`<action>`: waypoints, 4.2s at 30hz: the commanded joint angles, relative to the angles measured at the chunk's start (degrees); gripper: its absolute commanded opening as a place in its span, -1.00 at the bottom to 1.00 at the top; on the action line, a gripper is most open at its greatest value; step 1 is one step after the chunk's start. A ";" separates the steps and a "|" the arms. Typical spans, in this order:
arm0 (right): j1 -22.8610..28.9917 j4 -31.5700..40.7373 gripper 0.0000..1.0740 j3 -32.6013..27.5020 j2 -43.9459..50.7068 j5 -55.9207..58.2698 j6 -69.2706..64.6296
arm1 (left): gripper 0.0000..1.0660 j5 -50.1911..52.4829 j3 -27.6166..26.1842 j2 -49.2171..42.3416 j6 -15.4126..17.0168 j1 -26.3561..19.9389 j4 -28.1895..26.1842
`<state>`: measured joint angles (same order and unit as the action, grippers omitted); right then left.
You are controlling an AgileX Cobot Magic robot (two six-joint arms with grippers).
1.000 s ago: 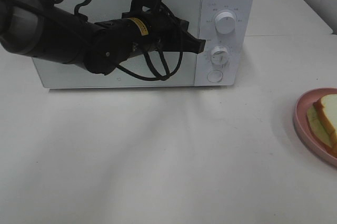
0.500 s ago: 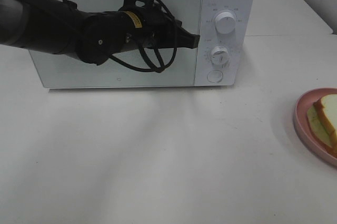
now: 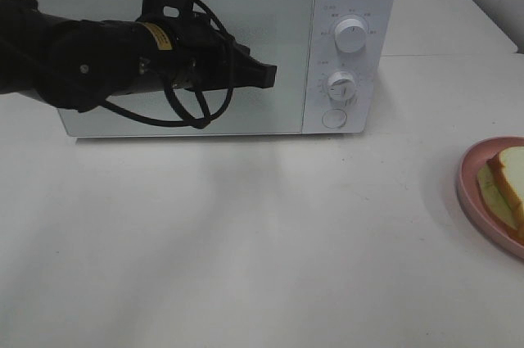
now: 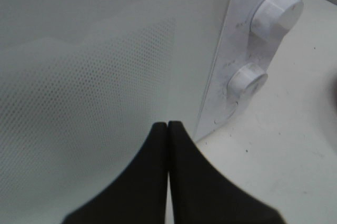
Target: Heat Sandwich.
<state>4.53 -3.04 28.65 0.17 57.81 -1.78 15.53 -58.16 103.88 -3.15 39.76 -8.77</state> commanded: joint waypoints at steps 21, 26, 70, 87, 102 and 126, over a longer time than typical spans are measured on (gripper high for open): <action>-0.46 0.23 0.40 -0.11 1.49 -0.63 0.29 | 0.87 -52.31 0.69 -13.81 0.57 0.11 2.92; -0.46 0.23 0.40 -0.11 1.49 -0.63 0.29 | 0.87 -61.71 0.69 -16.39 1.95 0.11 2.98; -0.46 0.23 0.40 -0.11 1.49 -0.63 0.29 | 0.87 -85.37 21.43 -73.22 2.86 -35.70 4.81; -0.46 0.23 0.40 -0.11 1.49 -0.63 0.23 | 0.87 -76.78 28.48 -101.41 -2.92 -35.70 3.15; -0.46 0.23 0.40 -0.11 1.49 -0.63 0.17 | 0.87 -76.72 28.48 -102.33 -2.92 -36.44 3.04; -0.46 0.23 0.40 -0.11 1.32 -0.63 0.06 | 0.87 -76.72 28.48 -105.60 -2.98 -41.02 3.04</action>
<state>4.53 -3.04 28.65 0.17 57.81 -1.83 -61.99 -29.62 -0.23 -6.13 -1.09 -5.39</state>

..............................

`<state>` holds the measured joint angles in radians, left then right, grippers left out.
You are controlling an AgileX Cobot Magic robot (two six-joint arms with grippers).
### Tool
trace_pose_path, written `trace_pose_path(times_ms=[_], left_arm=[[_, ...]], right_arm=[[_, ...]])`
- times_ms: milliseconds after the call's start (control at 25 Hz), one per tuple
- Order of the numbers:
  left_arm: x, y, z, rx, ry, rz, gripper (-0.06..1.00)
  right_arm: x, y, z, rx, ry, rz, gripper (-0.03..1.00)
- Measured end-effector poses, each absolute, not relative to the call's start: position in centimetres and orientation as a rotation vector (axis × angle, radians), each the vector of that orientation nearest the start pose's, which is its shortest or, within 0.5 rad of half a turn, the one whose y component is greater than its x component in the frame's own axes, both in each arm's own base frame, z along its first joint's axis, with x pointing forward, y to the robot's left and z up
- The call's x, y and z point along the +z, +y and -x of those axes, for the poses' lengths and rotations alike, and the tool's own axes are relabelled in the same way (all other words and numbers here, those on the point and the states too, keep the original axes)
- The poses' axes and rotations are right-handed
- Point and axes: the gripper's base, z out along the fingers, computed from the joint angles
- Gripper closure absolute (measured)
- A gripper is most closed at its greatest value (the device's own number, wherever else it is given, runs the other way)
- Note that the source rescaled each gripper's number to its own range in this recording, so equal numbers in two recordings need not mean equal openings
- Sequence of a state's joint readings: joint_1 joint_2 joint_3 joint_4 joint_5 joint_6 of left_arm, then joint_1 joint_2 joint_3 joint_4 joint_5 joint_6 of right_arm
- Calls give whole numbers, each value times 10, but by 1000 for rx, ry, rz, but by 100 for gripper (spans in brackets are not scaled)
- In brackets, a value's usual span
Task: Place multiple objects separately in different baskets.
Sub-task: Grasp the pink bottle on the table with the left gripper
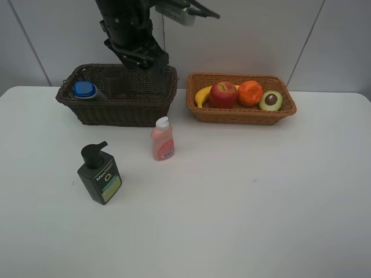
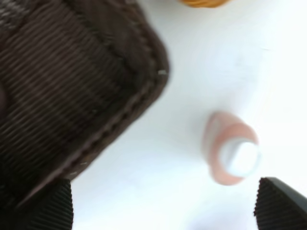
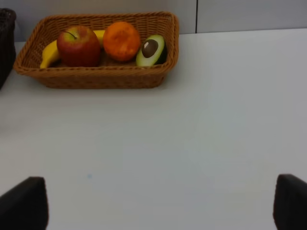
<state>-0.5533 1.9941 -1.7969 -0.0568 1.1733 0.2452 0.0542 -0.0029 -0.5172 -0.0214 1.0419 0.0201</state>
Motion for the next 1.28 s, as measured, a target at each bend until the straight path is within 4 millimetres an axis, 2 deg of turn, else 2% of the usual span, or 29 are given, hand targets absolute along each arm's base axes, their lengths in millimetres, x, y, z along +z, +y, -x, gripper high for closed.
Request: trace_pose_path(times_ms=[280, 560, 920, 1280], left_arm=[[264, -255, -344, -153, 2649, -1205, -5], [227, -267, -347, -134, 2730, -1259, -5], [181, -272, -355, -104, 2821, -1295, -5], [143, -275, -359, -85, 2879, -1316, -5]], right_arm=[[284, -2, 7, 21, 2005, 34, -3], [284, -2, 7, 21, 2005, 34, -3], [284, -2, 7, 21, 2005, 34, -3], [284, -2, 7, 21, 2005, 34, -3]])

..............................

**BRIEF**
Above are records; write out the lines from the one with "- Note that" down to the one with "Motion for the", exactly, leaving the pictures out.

**WRITTEN REPLY**
- Note that the source rescaled each gripper's number to its own range in this recording, so equal numbers in two recordings need not mean equal openings
- Sequence of a state's joint readings: joint_1 joint_2 joint_3 joint_4 joint_5 joint_6 of left_arm, then joint_1 joint_2 joint_3 joint_4 joint_5 joint_6 of right_arm
- Calls give whole numbers, each value times 10, but by 1000 for rx, ry, rz, but by 100 for gripper (spans in brackets are not scaled)
- In brackets, a value's usual span
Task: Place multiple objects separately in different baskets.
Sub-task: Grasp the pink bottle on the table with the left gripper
<state>-0.5533 1.9941 -1.7969 -0.0568 1.1733 0.2452 0.0542 -0.0029 -0.5172 -0.0214 1.0419 0.0201</state>
Motion for the next 1.28 s, as measured, a target at each bend until the straight path is within 4 millimetres an axis, 2 deg of turn, else 2% of the usual span, or 29 are given, hand targets absolute along each arm's base axes, their lengths in millimetres, x, y, z along +z, +y, -x, gripper high for closed.

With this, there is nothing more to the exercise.